Wright was the quiet one. The one in the corner. The one who left Pink Floyd during the recording of The Wall because Roger Waters was psychologically beating the shit out of him and then quietly sneaked back into the band when David Gilmour regrouped around '85 or '86. He was a clever, eccentric keyboardist, with a gentle voice capable of gorgeous harmonies.

There are people out there who thought Pink Floyd would eventually get back together again. On one level, they missed it, since David Gilmour's last solo tour prominently featured Rick Wright and practically everybody who'd been a regular touring member of the band in '88-'89 and '94, and Dick Parry who'd toured with them in '75, '77 and '94; one Nick Mason short of a full reunion, in other words.

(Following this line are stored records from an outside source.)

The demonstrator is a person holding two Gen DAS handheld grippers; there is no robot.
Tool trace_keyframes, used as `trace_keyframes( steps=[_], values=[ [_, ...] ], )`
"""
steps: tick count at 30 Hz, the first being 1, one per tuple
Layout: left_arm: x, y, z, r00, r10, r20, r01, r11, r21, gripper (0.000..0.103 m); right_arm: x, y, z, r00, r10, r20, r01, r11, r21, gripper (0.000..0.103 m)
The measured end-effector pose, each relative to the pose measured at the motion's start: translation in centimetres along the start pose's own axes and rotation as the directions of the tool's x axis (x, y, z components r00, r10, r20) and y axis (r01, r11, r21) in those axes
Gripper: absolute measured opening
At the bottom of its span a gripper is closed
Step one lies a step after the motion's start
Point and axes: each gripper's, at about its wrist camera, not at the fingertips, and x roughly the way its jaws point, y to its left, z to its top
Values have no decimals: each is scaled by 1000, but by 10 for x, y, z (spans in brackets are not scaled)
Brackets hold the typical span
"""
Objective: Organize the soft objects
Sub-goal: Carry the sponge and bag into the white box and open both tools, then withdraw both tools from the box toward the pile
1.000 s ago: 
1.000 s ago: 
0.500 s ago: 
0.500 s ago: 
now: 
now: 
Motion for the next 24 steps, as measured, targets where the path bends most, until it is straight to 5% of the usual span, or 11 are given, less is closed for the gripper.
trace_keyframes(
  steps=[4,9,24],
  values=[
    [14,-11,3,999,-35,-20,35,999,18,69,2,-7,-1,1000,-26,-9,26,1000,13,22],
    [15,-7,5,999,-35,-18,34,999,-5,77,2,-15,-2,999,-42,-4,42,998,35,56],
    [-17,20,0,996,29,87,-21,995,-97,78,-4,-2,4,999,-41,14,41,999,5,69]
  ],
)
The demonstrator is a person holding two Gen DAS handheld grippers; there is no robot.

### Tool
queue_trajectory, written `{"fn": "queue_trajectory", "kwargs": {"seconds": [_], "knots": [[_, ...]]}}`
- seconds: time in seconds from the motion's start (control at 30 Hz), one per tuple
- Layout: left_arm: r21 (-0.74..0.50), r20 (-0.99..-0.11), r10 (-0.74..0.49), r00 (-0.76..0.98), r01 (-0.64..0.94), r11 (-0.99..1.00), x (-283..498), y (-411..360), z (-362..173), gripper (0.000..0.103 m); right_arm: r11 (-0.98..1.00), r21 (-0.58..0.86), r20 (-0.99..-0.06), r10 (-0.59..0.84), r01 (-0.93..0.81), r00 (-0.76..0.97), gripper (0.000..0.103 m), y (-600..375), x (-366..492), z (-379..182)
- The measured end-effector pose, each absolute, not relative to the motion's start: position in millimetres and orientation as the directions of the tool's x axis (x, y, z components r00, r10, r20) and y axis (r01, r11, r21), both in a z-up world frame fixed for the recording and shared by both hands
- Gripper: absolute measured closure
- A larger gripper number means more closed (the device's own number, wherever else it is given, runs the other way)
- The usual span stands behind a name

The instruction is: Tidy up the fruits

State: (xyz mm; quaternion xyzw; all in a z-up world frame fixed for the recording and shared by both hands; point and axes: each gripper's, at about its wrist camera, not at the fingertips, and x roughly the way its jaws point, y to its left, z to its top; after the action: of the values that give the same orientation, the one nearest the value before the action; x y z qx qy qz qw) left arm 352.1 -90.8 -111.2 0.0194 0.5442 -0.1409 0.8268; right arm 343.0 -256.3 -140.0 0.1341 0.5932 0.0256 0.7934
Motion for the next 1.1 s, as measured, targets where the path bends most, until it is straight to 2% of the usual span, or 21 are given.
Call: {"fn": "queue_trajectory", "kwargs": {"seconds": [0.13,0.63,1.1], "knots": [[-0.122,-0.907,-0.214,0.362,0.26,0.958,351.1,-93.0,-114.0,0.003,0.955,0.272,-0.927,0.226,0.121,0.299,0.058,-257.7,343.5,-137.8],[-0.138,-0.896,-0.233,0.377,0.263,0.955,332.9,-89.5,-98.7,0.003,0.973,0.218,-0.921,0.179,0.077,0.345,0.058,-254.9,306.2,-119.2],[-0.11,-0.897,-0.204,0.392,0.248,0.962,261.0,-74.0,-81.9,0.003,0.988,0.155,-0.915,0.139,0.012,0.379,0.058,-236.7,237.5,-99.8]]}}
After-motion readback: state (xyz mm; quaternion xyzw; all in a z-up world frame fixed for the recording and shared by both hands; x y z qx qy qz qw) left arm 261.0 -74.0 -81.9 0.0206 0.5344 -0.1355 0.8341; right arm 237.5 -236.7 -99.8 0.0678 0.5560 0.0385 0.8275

On another level it didn't matter: the Floyd had said just about everything they might have said, and while I wouldn't have said "no" to an asterisk or an epilogue or an appendix, it would have been fine to have the Live8 show as a nice little period on the end of the whole thing. Anyway, it was pretty unlikely they'd reunite, though Wright was game for it. And that's really the point, I guess, of this particular paragraph: Rick Wright was game for it, always said in interviews that he hoped it would happen, and it wasn't because he needed the money or needed the work, you got the sense it was just because he liked hanging around with his friends and playing with them in front of everybody. You got the sense whenever Rick said he'd be game for another go around that if Gilmour had said, "Fine, we're playing dive bars for tips," Wright would have been happy as a clam.

You got the sense that he was easily the nicest member of Pink Floyd. Waters is acidic, and Gilmour has claws hidden in his velvet paws, and Nick Mason--well, Nick Mason's always seemed like a nice guy, but his best friend in the band was always Roger Waters, I'm pretty sure good ol' Nick can be as bloody-minded as he has to be. But there was always something soft about Richard Wright. I'm not trying to slag off on the other guys, but Wright... he just always seemed too nice to be in one of the most successful rock and roll bands of all time. Which is probably a big part of how and why he was kicked out and reinstated, actually.

Forgive me, I'm talking my way through this. Foster Wallace had me feeling like I'd been punched and Rick Wright has me feeling like I want to hit something. It's a different kind of shock, I guess. There is something fundamentally unfair about Wright's passing on. It's not that I expect fair. I'm an atheist for fuck's sake, there is no fair. But Foster Wallace, you know, you can say, "Well, shit, just about everything he wrote was about death in some shape or another." The shock wears off and you see it makes sense. Wright, Wright was just the guy off to the side of the stage watching his hands and occasionally looking up with a shy smile during one of Gilmour's solos.

I have the YouTube clip for "Wearing The Inside Out," a song that Rick wrote with Anthony Moore for the last Pink Floyd album, The Division Bell, and I'm actually tearing up a little, so I'll leave you with it and with what might be Wright's most recognizable contribution to the band, "The Great Gig In The Sky" from Dark Side Of The Moon. Rest in peace, Rick. Rest in peace, man.